◆ **Task**
Search the records for the string "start" and copy every line in which it appears.

—————

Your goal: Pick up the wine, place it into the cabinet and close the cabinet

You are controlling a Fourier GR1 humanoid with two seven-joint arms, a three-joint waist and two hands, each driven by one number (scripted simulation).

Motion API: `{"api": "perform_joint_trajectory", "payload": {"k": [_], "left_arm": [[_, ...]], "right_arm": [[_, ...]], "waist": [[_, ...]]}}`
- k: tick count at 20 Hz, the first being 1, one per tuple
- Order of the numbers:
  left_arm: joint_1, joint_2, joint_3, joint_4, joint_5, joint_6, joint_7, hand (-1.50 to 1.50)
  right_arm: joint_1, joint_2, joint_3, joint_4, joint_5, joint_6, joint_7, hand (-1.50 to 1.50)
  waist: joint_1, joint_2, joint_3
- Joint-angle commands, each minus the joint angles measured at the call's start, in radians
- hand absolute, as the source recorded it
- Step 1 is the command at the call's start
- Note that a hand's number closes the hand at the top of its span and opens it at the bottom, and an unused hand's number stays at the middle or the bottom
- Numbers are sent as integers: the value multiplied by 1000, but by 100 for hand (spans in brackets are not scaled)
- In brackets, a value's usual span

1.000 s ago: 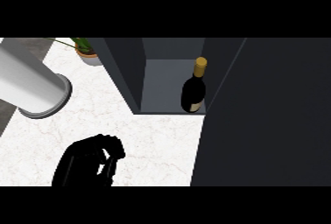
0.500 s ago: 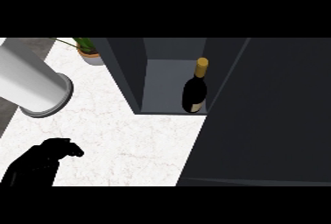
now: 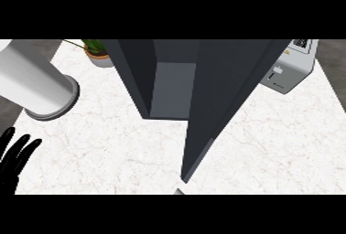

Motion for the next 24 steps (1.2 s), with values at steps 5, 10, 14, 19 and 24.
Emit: {"api": "perform_joint_trajectory", "payload": {"k": [5,10,14,19,24], "left_arm": [[114,97,121,98,58,-182,-44,-150],[142,112,147,145,38,-266,-71,-150],[178,155,181,150,43,-326,-69,-150],[193,153,227,198,68,-399,-62,-150],[213,164,280,179,90,-398,-29,-150]], "right_arm": [[-247,28,131,129,66,-267,-44,150],[-325,25,101,191,100,-409,-95,150],[-416,24,28,253,65,-462,-96,150],[-583,28,-110,421,10,-518,-108,150],[-748,31,-256,663,-140,-449,-219,150]], "waist": [[22,2,-2],[26,4,-3],[46,10,-2],[40,16,0],[33,20,4]]}}
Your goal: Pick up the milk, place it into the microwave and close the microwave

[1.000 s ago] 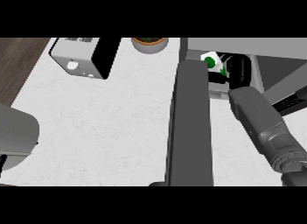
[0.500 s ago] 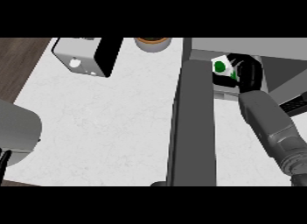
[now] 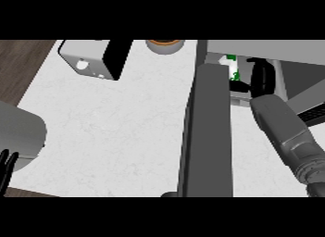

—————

◆ **Answer area**
- Joint-angle commands, each minus the joint angles measured at the call's start, in radians
- Step 1 is the command at the call's start

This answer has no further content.